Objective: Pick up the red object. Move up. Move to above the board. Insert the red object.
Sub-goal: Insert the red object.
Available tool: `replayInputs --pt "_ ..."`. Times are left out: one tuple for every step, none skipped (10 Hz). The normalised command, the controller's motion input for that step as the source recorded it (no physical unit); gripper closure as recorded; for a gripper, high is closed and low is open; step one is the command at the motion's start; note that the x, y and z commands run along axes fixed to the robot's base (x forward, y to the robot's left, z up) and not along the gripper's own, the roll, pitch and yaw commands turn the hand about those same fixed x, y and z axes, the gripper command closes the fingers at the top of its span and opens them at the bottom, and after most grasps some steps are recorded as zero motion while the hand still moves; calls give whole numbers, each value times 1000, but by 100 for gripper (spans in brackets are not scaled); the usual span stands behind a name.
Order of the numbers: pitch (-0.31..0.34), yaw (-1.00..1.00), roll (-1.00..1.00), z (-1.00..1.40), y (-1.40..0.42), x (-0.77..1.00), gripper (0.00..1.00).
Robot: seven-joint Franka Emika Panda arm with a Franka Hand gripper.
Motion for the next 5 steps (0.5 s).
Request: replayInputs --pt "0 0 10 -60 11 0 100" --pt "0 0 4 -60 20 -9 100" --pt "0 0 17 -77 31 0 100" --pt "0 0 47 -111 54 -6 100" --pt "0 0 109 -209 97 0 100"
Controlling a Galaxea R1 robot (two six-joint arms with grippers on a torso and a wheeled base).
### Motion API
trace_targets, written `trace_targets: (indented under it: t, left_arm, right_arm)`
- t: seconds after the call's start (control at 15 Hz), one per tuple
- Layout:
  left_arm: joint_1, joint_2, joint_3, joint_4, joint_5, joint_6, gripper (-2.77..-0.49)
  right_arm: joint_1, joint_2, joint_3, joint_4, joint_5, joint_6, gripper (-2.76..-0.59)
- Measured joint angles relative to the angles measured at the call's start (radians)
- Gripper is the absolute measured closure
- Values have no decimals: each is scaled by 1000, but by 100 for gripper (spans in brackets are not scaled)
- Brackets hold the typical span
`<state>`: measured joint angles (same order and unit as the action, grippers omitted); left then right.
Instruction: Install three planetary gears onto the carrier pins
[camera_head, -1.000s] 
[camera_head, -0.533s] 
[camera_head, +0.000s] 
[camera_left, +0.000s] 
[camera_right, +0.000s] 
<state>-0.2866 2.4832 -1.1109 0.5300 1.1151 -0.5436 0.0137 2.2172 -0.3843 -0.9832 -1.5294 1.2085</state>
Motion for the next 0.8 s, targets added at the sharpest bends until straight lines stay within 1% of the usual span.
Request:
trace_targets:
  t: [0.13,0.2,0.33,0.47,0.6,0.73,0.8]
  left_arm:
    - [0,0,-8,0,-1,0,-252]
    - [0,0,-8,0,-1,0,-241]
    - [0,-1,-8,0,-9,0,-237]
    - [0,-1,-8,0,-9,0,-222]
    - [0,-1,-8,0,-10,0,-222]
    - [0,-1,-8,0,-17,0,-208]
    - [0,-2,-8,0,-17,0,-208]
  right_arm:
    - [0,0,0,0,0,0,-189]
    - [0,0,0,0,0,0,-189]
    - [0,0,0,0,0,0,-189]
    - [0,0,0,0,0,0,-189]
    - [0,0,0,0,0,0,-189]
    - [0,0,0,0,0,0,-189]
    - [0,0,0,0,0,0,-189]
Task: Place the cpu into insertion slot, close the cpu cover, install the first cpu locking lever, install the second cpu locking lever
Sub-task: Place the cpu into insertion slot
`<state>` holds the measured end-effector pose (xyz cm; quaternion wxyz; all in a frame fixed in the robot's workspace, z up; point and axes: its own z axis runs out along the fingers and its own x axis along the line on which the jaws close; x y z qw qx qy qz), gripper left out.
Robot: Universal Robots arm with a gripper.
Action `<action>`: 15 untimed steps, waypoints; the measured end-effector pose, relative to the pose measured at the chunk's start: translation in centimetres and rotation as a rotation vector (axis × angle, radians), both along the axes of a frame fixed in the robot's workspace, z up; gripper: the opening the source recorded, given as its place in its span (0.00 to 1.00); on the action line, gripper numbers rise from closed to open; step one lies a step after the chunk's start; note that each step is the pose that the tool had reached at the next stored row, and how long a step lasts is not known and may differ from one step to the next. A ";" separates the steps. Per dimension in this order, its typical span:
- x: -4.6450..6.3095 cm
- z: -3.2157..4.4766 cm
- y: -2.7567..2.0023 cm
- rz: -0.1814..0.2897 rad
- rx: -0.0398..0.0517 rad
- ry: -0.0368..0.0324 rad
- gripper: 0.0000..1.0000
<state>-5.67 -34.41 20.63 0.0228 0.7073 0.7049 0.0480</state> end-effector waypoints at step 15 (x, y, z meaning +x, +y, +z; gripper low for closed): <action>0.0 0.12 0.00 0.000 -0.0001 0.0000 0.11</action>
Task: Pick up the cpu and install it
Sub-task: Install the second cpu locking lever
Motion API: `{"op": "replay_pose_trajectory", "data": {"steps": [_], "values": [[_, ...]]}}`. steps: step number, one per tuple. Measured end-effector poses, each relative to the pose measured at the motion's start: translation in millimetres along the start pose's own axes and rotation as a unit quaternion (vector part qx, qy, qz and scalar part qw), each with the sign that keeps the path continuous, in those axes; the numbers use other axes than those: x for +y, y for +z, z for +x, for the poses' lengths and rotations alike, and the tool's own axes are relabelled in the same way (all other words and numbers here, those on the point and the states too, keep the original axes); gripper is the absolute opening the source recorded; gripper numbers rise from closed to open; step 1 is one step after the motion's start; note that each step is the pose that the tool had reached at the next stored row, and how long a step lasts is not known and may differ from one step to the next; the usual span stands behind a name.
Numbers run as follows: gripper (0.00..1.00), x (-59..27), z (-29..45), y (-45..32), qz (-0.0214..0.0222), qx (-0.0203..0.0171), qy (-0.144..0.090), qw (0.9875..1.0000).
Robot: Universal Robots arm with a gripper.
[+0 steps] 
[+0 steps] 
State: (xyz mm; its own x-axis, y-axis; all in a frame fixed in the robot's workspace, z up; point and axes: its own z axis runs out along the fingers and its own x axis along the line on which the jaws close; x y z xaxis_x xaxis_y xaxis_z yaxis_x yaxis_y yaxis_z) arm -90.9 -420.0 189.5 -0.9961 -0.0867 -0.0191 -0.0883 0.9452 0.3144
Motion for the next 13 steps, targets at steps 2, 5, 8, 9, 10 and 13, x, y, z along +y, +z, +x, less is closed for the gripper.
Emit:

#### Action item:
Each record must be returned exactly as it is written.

#### Answer below:
Objective: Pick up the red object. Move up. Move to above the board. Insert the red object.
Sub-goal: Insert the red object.
Available tool: `replayInputs --pt "_ ..."`. Times are left out: one tuple for every step, none skipped (10 Hz). The normalised command, the controller's motion input for that step as the source recorded it (no physical unit); gripper closure as recorded; for a gripper, high is closed and low is open; step one is the command at the motion's start; note that the x, y and z commands run along axes fixed to the robot's base (x forward, y to the robot's left, z up) and not along the gripper's own, the roll, pitch and yaw commands turn the hand about those same fixed x, y and z axes, the gripper command closes the fingers at the top of its span and opens them at the bottom, and after most grasps some steps are recorded as zero motion while the hand still moves; calls give whole numbers, each value times 1000, but by 100 for gripper (spans in brackets are not scaled); the usual span stands behind a name.
Order of the numbers: pitch (-0.31..0.34), yaw (-1.00..1.00), roll (-1.00..1.00), z (-1.00..1.40), y (-1.40..0.42), x (-0.77..1.00), gripper (0.00..1.00).
Robot: seven-joint Franka Emika Panda arm with a Franka Hand gripper.
Motion for the next 5 steps (0.5 s).
Request: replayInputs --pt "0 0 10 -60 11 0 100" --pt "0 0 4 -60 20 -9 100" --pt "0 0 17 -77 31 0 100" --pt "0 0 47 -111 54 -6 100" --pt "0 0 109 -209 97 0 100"
Controlling a Galaxea R1 robot (two six-joint arms with grippers on a torso and a wheeled base).
### Motion API
trace_targets, written `trace_targets: (indented under it: t, left_arm, right_arm)`
- t: seconds after the call's start (control at 15 Hz), one per tuple
- Layout:
  left_arm: joint_1, joint_2, joint_3, joint_4, joint_5, joint_6, gripper (-2.77..-0.49)
  right_arm: joint_1, joint_2, joint_3, joint_4, joint_5, joint_6, gripper (-2.76..-0.59)
- Measured joint angles relative to the angles measured at the call's start (radians)
- Gripper is the absolute measured closure
- Values have no decimals: each is scaled by 1000, but by 100 for gripper (spans in brackets are not scaled)
- Brackets hold the typical span
`<state>`: measured joint angles (same order and unit as the action, grippers omitted); left then right.
Instruction: Install three planetary gears onto the carrier pins
[camera_head, -1.000s] 
[camera_head, -0.533s] 
[camera_head, +0.000s] 
[camera_left, +0.000s] 
[camera_right, +0.000s] 
<state>-0.2866 2.4832 -1.1109 0.5300 1.1151 -0.5436 0.0137 2.2172 -0.3843 -0.9832 -1.5294 1.2085</state>
Motion for the next 0.8 s, targets added at the sharpest bends until straight lines stay within 1% of the usual span.
Request:
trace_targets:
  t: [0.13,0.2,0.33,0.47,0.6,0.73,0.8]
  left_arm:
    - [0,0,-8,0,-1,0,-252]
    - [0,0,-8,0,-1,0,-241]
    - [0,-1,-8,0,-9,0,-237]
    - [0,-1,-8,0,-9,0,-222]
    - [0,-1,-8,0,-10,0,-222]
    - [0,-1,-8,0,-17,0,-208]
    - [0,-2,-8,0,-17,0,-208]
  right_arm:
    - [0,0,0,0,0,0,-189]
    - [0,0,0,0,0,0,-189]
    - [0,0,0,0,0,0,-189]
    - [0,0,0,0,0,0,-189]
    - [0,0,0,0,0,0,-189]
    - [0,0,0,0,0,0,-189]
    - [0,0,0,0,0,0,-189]
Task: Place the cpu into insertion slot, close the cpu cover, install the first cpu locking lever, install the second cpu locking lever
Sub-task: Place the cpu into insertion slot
`<state>` holds the measured end-effector pose (xyz cm; quaternion wxyz; all in a frame fixed in the robot's workspace, z up; point and axes: its own z axis runs out along the fingers and its own x axis along the line on which the jaws close; x y z qw qx qy qz), gripper left out.
Robot: Universal Robots arm with a gripper.
Action `<action>`: 15 untimed steps, waypoints; the measured end-effector pose, relative to the pose measured at the chunk's start: translation in centimetres and rotation as a rotation vector (axis × angle, radians), both along the axes of a frame fixed in the robot's workspace, z up; gripper: the opening the source recorded, given as its place in its span (0.00 to 1.00); on the action line, gripper numbers rise from closed to open; step one lies a step after the chunk's start; note that each step is the pose that the tool had reached at the next stored row, and how long a step lasts is not known and may differ from one step to the next. A ";" separates the steps. Per dimension in this order, its typical span:
- x: -4.6450..6.3095 cm
- z: -3.2157..4.4766 cm
- y: -2.7567..2.0023 cm
- rz: -0.1814..0.2897 rad
- rx: -0.0398..0.0517 rad
- ry: -0.0368..0.0324 rad
- gripper: 0.0000..1.0000
<state>-5.67 -34.41 20.63 0.0228 0.7073 0.7049 0.0480</state> end-effector waypoints at step 15 (x, y, z meaning +x, +y, +z; gripper low for closed): <action>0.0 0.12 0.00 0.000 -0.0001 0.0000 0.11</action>
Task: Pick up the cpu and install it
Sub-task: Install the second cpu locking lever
Motion API: `{"op": "replay_pose_trajectory", "data": {"steps": [_], "values": [[_, ...]]}}`. steps: step number, one per tuple. Measured end-effector poses, each relative to the pose measured at the motion's start: translation in millimetres along the start pose's own axes and rotation as a unit quaternion (vector part qx, qy, qz and scalar part qw), each with the sign that keeps the path continuous, in those axes; the numbers use other axes than those: x for +y, y for +z, z for +x, for the poses' lengths and rotations alike, and the tool's own axes are relabelled in the same way (all other words and numbers here, those on the point and the states too, keep the original axes); gripper is the absolute opening the source recorded; gripper numbers rise from closed to open; step 1 is one step after the motion's start; note that each step is the pose that the tool had reached at the next stored row, and how long a step lasts is not known and may differ from one step to the next; the usual span stands behind a name.
Numbers run as follows: gripper (0.00..1.00), x (-59..27), z (-29..45), y (-45..32), qz (-0.0214..0.0222), qx (-0.0203..0.0171), qy (-0.144..0.090), qw (0.9875..1.0000).
Robot: Universal Robots arm with a gripper.
[+0 steps] 
[+0 steps] 
State: (xyz mm; its own x-axis, y-axis; all in a frame fixed in the robot's workspace, z up; point and axes: its own z axis runs out along the fingers and its own x axis along the line on which the jaws close; x y z xaxis_x xaxis_y xaxis_z yaxis_x yaxis_y yaxis_z) arm -90.9 -420.0 189.5 -0.9961 -0.0867 -0.0191 -0.0883 0.9452 0.3144
Motion for the next 13 steps, targets at steps 2, 5, 8, 9, 10 and 13, x, y, z along +y, +z, +x, less is closed for the gripper.
Emit:

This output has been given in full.